Goal of the exercise:
Please reproduce each line of the data below exactly as shown.
[Opening Information supplied section]
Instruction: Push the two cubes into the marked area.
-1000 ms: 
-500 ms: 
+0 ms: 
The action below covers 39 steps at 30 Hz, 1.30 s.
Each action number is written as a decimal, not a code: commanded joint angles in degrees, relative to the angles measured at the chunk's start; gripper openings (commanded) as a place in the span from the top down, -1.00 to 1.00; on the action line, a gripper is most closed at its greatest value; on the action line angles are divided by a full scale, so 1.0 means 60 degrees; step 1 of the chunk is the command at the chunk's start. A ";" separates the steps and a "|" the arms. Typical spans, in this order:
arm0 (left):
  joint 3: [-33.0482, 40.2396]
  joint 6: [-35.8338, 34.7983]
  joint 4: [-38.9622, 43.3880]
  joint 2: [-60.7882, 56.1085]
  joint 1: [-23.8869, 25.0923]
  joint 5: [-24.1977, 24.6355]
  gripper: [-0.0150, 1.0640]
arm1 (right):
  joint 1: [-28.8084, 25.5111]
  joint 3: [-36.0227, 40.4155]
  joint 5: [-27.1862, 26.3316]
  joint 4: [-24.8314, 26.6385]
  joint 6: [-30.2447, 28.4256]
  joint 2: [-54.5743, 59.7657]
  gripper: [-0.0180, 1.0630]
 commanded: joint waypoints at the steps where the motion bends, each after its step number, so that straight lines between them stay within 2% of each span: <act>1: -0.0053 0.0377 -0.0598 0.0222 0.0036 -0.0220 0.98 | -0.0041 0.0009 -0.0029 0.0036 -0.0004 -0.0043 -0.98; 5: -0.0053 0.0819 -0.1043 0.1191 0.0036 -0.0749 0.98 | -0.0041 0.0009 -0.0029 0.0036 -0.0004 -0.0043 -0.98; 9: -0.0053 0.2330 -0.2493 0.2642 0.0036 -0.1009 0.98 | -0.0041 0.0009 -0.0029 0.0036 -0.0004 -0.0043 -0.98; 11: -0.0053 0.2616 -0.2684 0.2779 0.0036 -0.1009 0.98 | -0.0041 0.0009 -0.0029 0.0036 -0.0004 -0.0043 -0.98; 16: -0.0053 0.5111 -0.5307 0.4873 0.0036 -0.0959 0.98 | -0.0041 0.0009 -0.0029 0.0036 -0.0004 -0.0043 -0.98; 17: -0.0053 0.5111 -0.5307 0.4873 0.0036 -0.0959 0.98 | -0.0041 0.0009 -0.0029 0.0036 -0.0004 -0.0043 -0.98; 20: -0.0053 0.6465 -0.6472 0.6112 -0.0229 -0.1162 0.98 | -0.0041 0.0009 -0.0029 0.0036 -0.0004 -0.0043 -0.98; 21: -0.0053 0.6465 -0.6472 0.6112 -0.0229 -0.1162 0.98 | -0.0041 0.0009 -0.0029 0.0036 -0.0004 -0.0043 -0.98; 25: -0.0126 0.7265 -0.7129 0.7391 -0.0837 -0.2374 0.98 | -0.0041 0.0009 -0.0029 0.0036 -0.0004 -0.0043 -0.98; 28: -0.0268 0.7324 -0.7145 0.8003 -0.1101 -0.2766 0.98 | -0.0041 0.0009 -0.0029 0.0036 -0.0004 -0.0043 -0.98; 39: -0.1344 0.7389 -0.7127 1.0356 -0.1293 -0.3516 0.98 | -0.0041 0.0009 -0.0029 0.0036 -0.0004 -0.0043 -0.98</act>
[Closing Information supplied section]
Your response:
Instruction: Push the two cubes into the marked area.
-1000 ms: 
-500 ms: 
+0 ms: 
The action below covers 39 steps at 30 Hz, 1.30 s.
Each action number is written as a decimal, not a code: commanded joint angles in degrees, relative to the angles measured at the chunk's start; gripper openings (commanded) as a place in the span from the top down, -1.00 to 1.00; on the action line, a gripper is most closed at its greatest value; on the action line angles are divided by a full scale, so 1.0 means 60 degrees; step 1 of the chunk is the command at the chunk's start. A ";" separates the steps and a "|" the arms. Typical spans, in this order:
arm0 (left):
  joint 3: [-33.0482, 40.2396]
  joint 6: [-35.8338, 34.7983]
  joint 4: [-38.9622, 43.3880]
  joint 2: [-60.7882, 56.1085]
  joint 1: [-23.8869, 25.0923]
  joint 5: [-24.1977, 24.6355]
  gripper: [-0.0150, 1.0640]
arm1 (right):
  joint 1: [-28.8084, 25.5111]
  joint 3: [-36.0227, 40.4155]
  joint 5: [-27.1862, 26.3316]
  joint 4: [-24.8314, 26.6385]
  joint 6: [-30.2447, 28.4256]
  joint 2: [-54.5743, 59.7657]
  gripper: [-0.0180, 1.0630]
 commanded: joint waypoints at the steps where the motion bends, each after its step number, so that straight lines between them stay within 2% of each span: <act>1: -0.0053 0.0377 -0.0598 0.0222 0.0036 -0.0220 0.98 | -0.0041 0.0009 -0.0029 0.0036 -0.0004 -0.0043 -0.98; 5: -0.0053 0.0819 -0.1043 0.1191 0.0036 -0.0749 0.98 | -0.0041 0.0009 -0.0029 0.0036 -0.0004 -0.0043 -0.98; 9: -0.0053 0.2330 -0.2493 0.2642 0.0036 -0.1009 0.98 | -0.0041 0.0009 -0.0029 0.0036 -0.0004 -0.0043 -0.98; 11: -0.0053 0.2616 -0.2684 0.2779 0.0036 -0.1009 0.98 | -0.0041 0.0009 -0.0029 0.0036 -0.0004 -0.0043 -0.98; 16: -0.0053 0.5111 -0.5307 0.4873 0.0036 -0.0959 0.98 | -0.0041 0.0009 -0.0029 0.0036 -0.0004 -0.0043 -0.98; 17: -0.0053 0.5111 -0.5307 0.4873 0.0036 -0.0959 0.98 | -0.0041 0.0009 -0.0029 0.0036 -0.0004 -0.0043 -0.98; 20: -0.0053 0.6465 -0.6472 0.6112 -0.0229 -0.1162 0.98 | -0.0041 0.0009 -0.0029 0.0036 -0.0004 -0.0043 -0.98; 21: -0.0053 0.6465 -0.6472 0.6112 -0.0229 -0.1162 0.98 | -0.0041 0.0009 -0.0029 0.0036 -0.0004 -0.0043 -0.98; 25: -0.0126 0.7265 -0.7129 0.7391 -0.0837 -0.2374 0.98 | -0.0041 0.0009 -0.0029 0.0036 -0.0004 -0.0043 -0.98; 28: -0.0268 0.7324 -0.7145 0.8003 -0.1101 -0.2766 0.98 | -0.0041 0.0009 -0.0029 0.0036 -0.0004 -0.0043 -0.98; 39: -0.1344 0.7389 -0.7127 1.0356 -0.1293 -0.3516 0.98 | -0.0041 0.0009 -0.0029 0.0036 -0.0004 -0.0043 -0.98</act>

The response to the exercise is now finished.